"İçtihat Metni"
İNCELENEN KARARIN
MAHKEMESİ : Adana Bölge Adliye Mahkemesi 14. Hukuk Dairesi
Taraflar arasındaki 4650 sayılı Kanun'la değişik 2942 sayılı Kamulaştırma Kanunu'nun (2942 sayılı Kanun) 10 uncu maddesine dayanan kamulaştırma bedelinin tespiti ve kamulaştırılan taşınmazın davacı idare adına tescili davasında yapılan yargılama sonunda İlk Derece Mahkemesince davanın kabulüne karar verilmiştir.
Kararın taraf vekillerince istinaf edilmesi üzerine, Bölge Adliye Mahkemesince başvurunun esastan reddine karar verilmiştir.
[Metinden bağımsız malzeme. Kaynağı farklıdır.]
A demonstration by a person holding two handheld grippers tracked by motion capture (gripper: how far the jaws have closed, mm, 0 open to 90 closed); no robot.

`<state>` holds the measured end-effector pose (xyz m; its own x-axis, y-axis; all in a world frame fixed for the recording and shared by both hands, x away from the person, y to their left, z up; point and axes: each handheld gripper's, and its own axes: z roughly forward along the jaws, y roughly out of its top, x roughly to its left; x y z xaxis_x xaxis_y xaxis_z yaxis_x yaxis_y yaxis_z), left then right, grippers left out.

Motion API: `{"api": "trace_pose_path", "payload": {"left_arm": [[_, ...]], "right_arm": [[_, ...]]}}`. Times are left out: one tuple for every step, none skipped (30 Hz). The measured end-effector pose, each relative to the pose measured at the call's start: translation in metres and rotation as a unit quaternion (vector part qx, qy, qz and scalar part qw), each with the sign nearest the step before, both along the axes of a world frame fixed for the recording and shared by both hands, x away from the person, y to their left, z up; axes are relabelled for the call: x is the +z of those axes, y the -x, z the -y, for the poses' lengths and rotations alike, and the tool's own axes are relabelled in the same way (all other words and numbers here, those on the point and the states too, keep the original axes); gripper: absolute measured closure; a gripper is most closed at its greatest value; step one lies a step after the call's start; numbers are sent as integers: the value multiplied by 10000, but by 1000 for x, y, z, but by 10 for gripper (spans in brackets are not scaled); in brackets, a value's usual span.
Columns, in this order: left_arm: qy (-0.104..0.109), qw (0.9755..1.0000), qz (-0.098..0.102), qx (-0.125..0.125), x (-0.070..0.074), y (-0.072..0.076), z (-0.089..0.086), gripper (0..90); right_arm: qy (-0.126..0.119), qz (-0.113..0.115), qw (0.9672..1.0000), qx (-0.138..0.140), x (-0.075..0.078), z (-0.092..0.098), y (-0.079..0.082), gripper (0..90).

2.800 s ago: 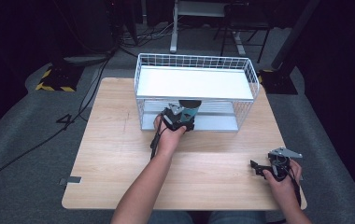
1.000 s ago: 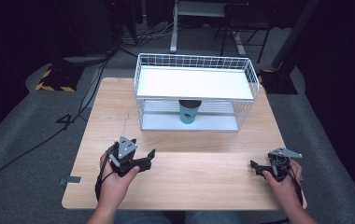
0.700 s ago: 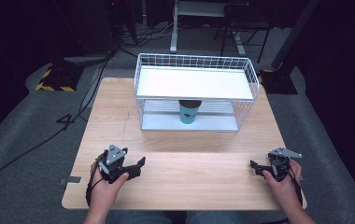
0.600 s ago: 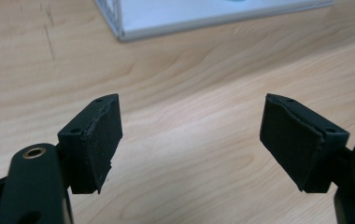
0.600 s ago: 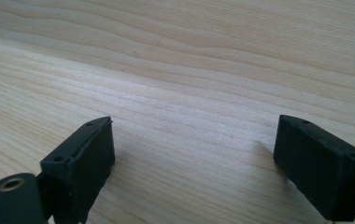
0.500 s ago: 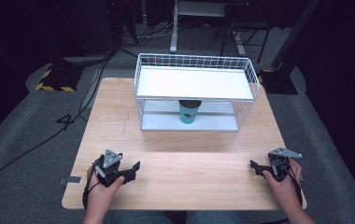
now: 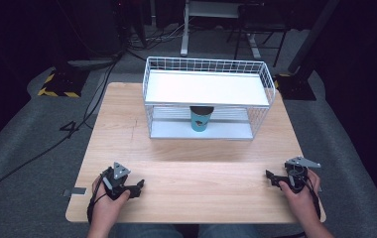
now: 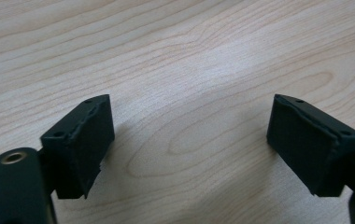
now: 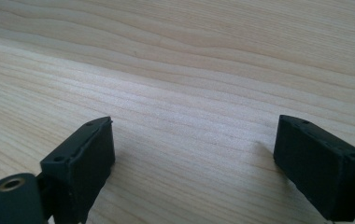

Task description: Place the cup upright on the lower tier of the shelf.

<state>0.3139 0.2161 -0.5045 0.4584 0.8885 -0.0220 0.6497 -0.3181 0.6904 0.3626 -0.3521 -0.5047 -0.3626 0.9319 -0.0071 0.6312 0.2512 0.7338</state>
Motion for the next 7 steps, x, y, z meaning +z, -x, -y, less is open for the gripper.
{"api": "trace_pose_path", "payload": {"left_arm": [[4,10000,-1,0,0,0,0,147],[8,10000,4,-2,0,0,0,146],[11,10000,3,-4,0,0,0,144],[8,10000,3,-5,0,0,0,144],[8,10000,3,-3,0,0,0,143],[8,10000,3,-3,0,0,0,144],[9,10000,2,-3,0,0,0,143]], "right_arm": [[4,-2,10000,2,0,0,0,129],[0,-2,10000,7,0,0,0,129],[9,8,10000,35,0,0,-1,129],[12,3,10000,44,0,0,-1,129],[9,2,10000,42,0,0,-1,129],[10,2,10000,44,0,0,-1,129],[11,3,10000,43,0,0,-1,129]]}}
Bölge Adliye Mahkemesi kararı taraf vekillerince temyiz edilmekle; süre, temyiz şartı ve diğer usûl eksiklikleri yönünden yapılan ön inceleme sonucunda, temyiz dilekçesinin kabulüne karar verildikten ve Tetkik Hâkimi tarafından hazırlanan rapor dinlendikten sonra dosyadaki belgeler incelenip gereği düşünüldü:
I. DAVA
Davacı idare vekili dava dilekçesinde; ... ili, ... ilçesi, ...nlı Mahallesi 134 Ada 46 parsel sayılı taşınmazın kamulaştırma bedelinin tespiti ve kamulaştırılan taşınmazın Maliye Hazinesi adına tescilini talep etmiştir.
II. CEVAP
Davalı cevap dilekçesi sunmamıştır.
III. İLK DERECE MAHKEMESİ KARARI
İlk Derece Mahkemesinin yukarıda tarih ve sayısı belirtilen kararı ile davanın kabulüne ve kamulaştırma bedelinin tespiti ile bu bedelin; kıymet takdir raporunda belirlenen kısmın derhal, fark bedelin ise üçer aylık vadeli hesaba bloke edilerek karar kesinleştiğinde davalı tarafa ödenmesine, dava konusu taşınmazın davalı adına olan tapu kaydının iptali ile Maliye Hazinesi adına tesciline karar verilmiştir.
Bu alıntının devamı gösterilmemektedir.